Sanity

Chapter 1- The haze

Brian's POV

Another dry martini, Horace gave me a look but obliged, each and every one drives away my dark thoughts and I feel at ease. Around 2 AM he cuts me off and I leave, following the usual pattern, I take out my car keys and lock my doors, walking home. What am I doing with my life? Huh, seems no matter how drunk I am the question still needs to answered, I wish I could. I turn right, going through the park like I usually do and sit on the bench nearby; I hold my head in my hands and just think. I think about the question, what am I doing with my life?

The answer is absolutely nothing, I'm not famous or raising a family, I'm not married so what am I doing? Why do I continue to live and exist? What is my life worth? How in the hell is it that I live while some helpless child dies from cancer? I feel the tears welling up in my eyes, I try to hold them back but they spill over anyway. When did I become so weak?
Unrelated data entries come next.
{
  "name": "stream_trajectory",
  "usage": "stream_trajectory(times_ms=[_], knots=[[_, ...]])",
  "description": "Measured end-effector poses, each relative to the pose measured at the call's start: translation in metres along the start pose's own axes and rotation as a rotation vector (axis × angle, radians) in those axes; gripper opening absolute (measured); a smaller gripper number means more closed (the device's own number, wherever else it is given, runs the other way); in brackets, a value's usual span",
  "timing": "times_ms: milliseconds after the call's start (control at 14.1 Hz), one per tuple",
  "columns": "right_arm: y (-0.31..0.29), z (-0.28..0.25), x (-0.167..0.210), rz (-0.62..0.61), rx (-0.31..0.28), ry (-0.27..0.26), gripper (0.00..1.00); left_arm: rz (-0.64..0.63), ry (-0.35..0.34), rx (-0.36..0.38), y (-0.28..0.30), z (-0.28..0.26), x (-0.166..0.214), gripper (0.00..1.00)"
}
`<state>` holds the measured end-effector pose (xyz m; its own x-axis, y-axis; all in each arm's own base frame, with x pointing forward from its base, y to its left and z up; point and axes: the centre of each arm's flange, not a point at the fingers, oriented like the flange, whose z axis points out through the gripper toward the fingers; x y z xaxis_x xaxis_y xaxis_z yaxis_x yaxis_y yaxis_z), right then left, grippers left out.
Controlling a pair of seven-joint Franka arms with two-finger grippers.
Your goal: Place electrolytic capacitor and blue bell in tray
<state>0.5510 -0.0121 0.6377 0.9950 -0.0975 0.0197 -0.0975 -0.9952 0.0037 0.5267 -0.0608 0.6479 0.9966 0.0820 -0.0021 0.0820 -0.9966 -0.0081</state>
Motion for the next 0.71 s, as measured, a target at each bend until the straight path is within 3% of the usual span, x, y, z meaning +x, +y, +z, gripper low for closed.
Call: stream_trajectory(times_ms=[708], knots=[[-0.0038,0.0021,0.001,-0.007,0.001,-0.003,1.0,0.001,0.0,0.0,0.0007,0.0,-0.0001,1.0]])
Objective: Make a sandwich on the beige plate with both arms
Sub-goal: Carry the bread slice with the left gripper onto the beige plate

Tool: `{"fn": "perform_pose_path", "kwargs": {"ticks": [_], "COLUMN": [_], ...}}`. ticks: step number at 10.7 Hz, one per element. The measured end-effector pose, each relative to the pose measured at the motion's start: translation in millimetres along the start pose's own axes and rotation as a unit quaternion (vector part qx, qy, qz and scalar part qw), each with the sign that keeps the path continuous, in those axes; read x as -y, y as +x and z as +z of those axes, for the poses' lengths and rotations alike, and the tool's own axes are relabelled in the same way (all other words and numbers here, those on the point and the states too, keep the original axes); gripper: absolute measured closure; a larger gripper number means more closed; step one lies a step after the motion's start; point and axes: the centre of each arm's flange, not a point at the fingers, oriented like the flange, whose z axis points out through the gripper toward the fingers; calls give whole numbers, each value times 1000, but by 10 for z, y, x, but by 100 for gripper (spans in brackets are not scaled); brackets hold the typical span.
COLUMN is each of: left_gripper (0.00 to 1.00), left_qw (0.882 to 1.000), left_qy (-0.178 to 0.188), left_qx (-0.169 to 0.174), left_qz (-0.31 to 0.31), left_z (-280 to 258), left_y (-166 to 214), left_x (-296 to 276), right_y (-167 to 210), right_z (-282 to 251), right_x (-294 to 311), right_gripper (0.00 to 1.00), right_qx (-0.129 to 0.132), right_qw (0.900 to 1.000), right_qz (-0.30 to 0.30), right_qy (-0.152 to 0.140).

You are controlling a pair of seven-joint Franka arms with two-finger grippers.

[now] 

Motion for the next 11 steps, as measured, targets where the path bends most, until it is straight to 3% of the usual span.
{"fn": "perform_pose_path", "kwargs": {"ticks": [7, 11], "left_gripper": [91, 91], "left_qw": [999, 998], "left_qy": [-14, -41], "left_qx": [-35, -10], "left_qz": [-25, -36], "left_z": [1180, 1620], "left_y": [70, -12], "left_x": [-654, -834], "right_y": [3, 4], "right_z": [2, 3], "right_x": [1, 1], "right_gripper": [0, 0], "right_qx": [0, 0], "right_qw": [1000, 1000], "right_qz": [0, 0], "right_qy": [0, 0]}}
Even more questions and yet I still have no answers, will I ever? I don't know that's the only answer I can come up with at the moment. The tears still fall, no matter how much I try to stop them so I stopped trying, I cried for nothing, but it sure as hell made me feel better. I started thinking about that gun I owned, one bullet would be all it takes, one bullet and it would all be over, one bullet and I wouldn't suffer… but I can't, I promised Stewie and I don't break my promises.

My mind suddenly shifted gears; Stewie wouldn't want me to be miserable, would he? Knowing that me being happy was impossible, is this his way of torturing me? Feelings of anger washed over me and I suddenly became very pissed off, I got up on shaky legs took out my flask and started pacing. How dare he do this to me?! Who the fuck do he think he is to do this to me?! I punched the nearest tree, over and over and over again until my knuckles bled, I fell to my knees defeated, I took another swig from my flask and started to walk home. I finally stood in front of the red door of my home. I take a deep breath, I wiped my remaining tears and opened the door; I walk into the kitchen to fix myself another dry martini when the kitchen light turned on. The light blinded me for a second but my eyes readjusted and I saw the little bastard Stewie.